What is the optimal MPA dosing to prevent relapse in paediatric nephrotic syndrome?

A study suggests maintaining mycophenolic acid (MPA) area under the concentration‒time curve (AUC0‒12h) ≥31.51 μg/h/mL to significantly lower the risk of relapse in paediatric patients with nephrotic syndrome (NS).

Eighty-nine paediatric NS patients receiving MPA were included in this retrospective cohort study. The researchers analysed the factors influencing relapse using binary logistic regression. They also determined the optimal cutoff threshold using receiver operating characteristic (ROC) curves and assessed relapse-free survival via Kaplan‒Meier and Cox regression analyses.

Lower MPA AUC0‒12h levels showed a robust association with relapse (relapse vs nonrelapse group: 31.49 vs 36.48 μg/h/mL; p<0.001), with logistic regression confirming MPA AUC0‒12h as a protective factor (odds ratio, 0.93, 95 percent confidence interval [CI], 0.88‒0.99).

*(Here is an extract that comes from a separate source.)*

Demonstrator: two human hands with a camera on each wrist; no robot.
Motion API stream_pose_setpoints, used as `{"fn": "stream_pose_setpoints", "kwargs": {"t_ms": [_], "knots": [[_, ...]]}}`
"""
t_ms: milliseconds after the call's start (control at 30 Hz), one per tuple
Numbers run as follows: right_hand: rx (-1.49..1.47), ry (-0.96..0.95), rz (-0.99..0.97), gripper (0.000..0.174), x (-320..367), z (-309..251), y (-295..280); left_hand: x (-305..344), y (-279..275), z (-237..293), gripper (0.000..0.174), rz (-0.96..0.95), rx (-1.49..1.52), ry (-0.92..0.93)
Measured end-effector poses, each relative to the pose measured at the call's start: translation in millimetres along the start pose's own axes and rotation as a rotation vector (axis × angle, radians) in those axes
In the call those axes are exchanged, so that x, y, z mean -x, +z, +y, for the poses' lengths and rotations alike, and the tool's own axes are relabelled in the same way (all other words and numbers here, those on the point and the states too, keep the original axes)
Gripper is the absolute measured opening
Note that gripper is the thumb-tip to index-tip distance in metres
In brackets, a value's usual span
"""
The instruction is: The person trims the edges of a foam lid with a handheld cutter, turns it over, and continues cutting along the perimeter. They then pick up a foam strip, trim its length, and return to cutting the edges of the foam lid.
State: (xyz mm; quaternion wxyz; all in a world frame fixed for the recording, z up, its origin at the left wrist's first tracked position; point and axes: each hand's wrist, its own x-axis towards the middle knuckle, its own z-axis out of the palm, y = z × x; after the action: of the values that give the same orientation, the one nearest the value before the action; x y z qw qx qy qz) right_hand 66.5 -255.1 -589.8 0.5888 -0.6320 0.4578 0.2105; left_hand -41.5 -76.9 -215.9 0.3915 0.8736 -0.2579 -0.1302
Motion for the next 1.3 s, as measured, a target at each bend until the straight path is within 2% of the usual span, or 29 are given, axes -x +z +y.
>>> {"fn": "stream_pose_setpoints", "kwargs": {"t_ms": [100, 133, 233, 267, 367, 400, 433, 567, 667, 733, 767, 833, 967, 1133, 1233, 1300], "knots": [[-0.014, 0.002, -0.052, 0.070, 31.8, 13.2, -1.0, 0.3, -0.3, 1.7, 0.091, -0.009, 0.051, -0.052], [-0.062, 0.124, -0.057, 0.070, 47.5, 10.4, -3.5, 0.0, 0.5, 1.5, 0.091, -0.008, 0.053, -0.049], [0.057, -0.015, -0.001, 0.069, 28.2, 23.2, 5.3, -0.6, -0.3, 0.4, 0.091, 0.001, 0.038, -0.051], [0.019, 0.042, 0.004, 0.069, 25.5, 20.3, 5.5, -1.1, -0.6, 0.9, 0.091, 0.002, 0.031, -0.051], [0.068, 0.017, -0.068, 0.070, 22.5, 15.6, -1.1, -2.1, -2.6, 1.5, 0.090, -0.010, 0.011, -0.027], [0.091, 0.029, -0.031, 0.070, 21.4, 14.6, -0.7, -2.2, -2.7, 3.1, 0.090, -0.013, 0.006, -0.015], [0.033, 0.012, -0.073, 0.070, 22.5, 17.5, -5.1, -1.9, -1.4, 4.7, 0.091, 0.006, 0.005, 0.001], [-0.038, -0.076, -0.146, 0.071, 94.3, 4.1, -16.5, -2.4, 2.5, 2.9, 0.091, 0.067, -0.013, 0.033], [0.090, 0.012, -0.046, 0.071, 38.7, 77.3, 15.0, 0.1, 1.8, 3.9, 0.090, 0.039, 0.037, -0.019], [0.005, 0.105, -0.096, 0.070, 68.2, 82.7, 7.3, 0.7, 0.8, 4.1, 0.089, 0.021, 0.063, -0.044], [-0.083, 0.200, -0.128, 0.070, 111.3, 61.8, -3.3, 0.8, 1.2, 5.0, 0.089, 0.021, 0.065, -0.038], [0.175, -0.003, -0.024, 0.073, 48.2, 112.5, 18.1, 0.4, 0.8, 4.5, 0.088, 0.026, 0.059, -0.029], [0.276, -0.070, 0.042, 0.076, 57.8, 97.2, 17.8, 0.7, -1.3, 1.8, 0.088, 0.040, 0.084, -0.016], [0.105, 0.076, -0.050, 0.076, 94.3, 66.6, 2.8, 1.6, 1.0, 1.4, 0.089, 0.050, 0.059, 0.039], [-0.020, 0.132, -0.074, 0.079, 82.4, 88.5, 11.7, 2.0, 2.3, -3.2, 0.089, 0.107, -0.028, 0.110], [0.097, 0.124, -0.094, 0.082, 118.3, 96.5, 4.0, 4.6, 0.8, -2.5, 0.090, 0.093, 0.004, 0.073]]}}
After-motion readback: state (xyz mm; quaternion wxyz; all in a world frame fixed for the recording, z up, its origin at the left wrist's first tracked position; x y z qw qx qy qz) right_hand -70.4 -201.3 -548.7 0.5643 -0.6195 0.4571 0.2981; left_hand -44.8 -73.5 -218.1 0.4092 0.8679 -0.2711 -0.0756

In ROC analysis, 31.51 μg/h/mL was established as the optimal risk reference value, with a sensitivity of 87.5 percent and specificity of 51.02 percent. Cox regression further showed that subthreshold exposure is an independent relapse risk (hazard ratio, 0.24, 95 percent CI, 0.14‒0.43; p<0.001).

In subgroup analyses, the cutoff value of 31.51 μg/h/mL was further validated as a risk reference across corticosteroid response, relapse frequency, and rituximab use, but not in focal segmental glomerulosclerosis.

In addition, “[i]ndividualized mycophenolate mofetil dosing guided by therapeutic drug monitoring is critical for optimizing outcomes,” the researchers said.